Task item.
Please copy out every line of the listing below in which the word "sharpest" appears.

Supplied records.
====
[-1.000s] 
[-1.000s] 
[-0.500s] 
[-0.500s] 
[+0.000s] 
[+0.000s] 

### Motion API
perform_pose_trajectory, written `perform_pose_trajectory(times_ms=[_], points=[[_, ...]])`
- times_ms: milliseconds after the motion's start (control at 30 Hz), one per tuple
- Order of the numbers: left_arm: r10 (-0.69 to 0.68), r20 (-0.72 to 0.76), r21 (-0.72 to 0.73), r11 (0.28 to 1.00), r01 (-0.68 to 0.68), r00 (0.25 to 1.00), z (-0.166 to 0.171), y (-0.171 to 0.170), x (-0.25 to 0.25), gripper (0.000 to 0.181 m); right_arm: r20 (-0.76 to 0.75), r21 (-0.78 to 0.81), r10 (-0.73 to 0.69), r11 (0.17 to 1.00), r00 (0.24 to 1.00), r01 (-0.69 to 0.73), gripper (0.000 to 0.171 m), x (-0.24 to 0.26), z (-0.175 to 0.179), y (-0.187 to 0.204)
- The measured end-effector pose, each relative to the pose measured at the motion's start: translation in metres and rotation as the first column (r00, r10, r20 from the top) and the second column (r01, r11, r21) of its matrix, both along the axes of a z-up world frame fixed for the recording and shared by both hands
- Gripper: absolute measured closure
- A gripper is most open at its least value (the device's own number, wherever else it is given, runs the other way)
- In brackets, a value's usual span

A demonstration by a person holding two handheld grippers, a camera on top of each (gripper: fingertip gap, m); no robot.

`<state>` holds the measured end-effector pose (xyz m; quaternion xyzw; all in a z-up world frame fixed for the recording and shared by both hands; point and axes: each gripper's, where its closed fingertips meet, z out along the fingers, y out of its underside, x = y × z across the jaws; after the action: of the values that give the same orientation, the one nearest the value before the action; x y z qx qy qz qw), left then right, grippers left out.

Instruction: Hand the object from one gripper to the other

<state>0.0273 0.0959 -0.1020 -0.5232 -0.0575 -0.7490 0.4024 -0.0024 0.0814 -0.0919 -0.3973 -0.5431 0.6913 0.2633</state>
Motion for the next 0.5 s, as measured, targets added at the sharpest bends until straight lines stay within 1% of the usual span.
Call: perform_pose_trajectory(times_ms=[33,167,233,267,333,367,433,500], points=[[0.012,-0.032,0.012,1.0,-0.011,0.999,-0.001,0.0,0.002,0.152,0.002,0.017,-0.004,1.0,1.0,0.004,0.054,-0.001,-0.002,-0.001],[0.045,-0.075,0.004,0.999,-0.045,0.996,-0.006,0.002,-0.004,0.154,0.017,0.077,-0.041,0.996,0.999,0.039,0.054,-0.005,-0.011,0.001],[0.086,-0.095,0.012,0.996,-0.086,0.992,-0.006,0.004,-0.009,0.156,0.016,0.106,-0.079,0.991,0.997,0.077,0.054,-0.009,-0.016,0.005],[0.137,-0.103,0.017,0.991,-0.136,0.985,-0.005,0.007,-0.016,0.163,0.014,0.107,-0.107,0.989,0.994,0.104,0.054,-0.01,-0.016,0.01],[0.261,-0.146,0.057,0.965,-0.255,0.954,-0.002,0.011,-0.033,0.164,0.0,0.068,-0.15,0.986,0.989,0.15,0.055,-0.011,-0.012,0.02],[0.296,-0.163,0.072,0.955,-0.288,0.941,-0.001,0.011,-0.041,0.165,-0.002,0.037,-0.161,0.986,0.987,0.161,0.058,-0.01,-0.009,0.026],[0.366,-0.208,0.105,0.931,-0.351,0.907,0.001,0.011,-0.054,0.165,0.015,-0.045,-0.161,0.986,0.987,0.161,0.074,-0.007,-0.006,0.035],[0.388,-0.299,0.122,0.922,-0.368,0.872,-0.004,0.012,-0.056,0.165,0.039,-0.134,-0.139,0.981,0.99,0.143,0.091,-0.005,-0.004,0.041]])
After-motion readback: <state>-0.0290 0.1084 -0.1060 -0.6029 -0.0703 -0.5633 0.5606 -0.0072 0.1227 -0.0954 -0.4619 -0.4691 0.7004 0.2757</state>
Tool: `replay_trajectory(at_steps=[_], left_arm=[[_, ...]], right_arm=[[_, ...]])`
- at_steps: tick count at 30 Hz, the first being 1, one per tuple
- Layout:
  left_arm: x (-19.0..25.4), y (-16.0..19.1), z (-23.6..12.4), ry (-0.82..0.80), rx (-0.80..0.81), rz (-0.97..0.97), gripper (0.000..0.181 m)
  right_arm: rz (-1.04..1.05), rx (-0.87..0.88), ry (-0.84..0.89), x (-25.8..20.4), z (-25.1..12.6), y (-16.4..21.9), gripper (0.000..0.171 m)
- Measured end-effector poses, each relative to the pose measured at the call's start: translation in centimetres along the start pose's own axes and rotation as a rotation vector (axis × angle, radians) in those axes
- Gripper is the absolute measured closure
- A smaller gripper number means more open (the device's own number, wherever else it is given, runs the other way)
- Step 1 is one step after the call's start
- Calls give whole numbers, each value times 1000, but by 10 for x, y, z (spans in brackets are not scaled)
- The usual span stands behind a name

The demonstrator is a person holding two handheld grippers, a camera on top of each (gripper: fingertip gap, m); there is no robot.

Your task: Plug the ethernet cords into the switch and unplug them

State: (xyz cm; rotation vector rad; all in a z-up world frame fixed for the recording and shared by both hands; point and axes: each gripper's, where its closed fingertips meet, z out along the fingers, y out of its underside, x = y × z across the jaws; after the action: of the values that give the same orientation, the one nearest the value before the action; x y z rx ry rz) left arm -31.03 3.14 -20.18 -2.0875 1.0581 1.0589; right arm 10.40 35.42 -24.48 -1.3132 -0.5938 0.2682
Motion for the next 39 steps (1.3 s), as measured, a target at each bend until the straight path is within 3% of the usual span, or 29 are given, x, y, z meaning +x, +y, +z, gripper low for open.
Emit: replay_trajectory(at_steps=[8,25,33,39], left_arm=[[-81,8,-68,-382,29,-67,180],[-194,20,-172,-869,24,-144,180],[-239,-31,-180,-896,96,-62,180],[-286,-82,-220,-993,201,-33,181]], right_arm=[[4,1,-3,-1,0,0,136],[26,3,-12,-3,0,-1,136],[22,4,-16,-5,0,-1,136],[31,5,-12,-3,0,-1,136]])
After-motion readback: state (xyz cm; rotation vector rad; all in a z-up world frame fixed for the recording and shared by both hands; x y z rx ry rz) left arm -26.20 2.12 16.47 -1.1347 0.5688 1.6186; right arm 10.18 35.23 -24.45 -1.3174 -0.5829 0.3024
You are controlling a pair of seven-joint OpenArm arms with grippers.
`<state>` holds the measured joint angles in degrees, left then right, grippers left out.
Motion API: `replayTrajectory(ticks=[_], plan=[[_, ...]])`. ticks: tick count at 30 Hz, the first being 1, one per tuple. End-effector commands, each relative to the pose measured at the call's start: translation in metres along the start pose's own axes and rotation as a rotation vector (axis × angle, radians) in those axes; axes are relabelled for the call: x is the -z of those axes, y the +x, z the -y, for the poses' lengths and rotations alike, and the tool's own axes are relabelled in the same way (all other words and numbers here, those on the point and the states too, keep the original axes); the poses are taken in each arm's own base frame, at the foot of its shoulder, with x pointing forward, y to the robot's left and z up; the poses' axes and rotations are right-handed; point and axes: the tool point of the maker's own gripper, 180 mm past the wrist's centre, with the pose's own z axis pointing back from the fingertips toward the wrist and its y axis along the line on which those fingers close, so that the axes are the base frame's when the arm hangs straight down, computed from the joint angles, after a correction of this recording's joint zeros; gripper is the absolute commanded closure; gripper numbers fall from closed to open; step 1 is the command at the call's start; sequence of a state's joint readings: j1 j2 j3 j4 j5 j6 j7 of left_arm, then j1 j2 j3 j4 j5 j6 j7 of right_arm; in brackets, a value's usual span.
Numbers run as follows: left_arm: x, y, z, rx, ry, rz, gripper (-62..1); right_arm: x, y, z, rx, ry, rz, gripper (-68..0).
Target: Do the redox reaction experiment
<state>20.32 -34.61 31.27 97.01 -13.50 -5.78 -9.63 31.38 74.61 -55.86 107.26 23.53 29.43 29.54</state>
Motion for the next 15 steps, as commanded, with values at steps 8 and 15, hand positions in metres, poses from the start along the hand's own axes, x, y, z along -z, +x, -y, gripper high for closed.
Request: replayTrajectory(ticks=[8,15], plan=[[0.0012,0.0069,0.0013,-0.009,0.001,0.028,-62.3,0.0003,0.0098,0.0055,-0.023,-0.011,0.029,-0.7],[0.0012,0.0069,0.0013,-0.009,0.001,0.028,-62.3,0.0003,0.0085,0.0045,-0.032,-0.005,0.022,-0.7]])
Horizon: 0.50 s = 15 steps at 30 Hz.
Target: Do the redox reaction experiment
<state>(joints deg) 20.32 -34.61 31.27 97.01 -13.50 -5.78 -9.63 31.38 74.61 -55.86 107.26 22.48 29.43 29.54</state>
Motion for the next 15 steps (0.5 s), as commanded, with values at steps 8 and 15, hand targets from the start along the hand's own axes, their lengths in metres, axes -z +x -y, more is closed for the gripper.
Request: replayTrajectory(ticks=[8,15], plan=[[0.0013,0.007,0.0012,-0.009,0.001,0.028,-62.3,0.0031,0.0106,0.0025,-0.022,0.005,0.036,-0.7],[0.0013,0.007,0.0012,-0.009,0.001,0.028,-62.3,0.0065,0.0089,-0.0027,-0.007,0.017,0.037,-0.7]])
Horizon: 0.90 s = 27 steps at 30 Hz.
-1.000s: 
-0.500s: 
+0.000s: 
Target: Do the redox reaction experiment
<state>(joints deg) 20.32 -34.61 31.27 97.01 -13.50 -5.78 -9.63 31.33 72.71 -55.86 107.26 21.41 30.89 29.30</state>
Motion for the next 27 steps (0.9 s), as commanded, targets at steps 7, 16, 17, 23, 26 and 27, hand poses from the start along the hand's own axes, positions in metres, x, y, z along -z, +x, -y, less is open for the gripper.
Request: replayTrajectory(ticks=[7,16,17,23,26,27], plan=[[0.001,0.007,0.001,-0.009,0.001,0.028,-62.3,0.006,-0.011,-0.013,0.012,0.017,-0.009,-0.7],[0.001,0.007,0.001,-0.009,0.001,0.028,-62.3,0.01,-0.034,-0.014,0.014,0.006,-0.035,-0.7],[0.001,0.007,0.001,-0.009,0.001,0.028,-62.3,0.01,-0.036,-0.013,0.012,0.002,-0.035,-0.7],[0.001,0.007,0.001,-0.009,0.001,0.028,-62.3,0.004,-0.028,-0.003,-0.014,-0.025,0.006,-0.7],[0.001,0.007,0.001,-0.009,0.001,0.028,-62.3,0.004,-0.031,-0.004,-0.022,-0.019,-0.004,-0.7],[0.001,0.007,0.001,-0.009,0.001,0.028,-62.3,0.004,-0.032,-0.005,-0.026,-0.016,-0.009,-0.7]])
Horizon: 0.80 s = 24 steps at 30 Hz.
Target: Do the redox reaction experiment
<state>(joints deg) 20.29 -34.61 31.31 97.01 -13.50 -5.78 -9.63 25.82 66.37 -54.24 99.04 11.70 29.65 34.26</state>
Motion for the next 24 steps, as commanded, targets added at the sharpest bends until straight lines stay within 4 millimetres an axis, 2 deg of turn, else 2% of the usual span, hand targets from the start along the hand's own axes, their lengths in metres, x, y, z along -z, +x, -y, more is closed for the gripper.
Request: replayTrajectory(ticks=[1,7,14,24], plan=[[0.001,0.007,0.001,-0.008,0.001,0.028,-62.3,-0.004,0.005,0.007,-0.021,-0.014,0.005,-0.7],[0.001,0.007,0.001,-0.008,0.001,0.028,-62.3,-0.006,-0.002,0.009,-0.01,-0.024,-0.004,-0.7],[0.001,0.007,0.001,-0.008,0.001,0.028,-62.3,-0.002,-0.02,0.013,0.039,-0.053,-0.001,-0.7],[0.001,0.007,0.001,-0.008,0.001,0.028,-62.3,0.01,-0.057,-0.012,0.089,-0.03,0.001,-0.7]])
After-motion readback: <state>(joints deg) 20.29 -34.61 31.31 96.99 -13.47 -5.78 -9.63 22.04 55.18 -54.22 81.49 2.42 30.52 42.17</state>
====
Answer section.
Motion for the next 0.5 s, as measured, targets added at the sharpest bends until straight lines stay within 1% of the usual span.
Motion for the next 24 steps, as commanded, targets added at the sharpest bends until straight lines stay within 4 millimetres an axis, 2 deg of turn, else 2% of the usual span, hand targets from the start along the hand's own axes, their lengths in metres, x, y, z along -z, +x, -y, more is closed for the gripper.

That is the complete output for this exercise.